Suppose that
\(D\subset\mathbb R^3\) is a closed bounded set, and
\(f\colon D\to\mathbb R\) a continuous function. We now subdivide
\(D\) into small rectangular boxes, either approaching
\(D\) from the in- or the outside, similarly as shown in
Figure 5.7 for plane domains. Suppose the partition has
\(n\) boxes. Number them in some order from
\(1\) to
\(n\text{,}\) and denote the
\(i\)-th box by
\(R_i\text{.}\) These boxes then have all the form
\begin{equation*}
R_i =[x_i,x_i+\Delta x_i]\times[y_i,y_i+\Delta y_i] \times[z_i,z_i+\Delta z_i]\text{,}
\end{equation*}
and their volume is \(\Delta x_i\Delta y_i\Delta z_i\text{.}\) We then choose an arbitrary point \((x_i^*,y_i^*,z_i^*)\in R_i\) and consider the sum
\begin{equation*}
\sum_{i=1}^nf(x_i^*,y_i^*,z_i^*)\Delta x_i\Delta y_i\Delta z_i,
\end{equation*}
which is the counterpart of the Riemann sum
(5.1).
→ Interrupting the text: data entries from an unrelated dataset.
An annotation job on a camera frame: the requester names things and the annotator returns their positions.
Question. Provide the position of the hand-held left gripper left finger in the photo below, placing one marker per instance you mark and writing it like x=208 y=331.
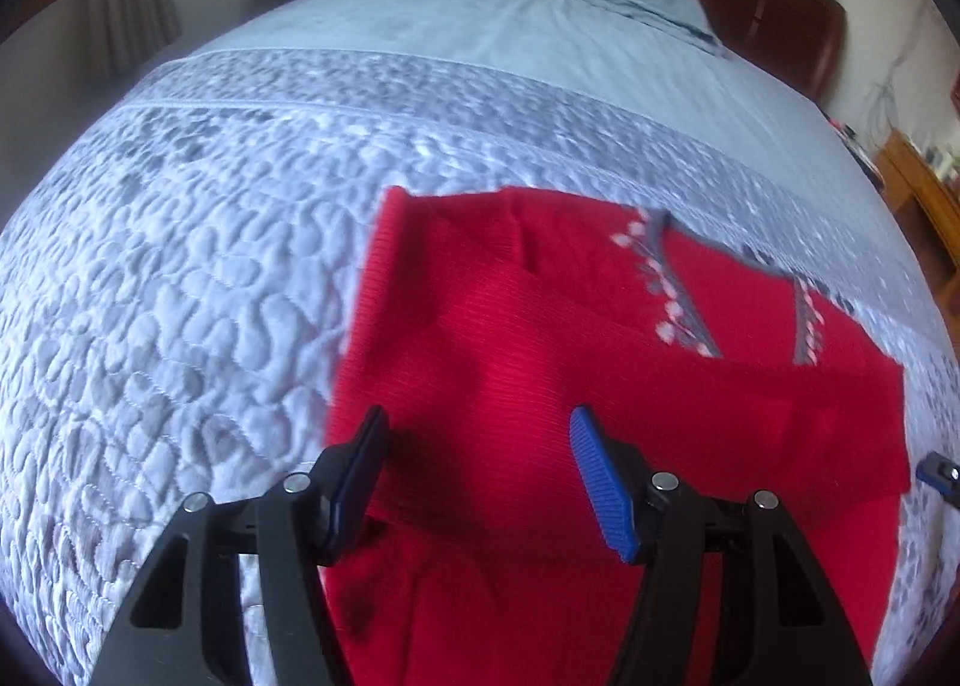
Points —
x=358 y=483

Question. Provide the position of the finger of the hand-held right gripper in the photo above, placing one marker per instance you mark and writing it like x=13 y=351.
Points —
x=937 y=470

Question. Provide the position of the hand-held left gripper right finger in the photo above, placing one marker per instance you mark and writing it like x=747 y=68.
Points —
x=600 y=483

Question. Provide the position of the red knitted sweater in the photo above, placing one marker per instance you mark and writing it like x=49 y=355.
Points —
x=525 y=356

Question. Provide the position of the grey floral quilted bedspread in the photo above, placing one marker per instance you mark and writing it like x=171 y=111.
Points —
x=225 y=243

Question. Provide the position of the dark wooden headboard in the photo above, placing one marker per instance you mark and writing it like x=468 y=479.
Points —
x=765 y=3
If
\(D\) is `reasonably' smooth and
\(f\) is continuous then one can show that the above sum, also called a Riemann sum, has a limit as
\(\max_i\{\Delta x_i,\Delta y_i,\Delta z_i\}\to 0\text{.}\) Moreover, the limit is independent of the choice of
\((x_i^*,y_i^*,z_i^*)\in R_i\text{.}\) The limit is denoted by
\begin{equation*}
\iiint_D f(x,y,z)\,dx\,dy\,dz,
\end{equation*}
or in more modern notation simply by
\begin{equation*}
\int_D f(\vect x)\,d\vect x,
\end{equation*}
and called the (triple) integral of \(f\) over \(D\).
In the next section we see how to evaluate triple integrals over certain classes of domains.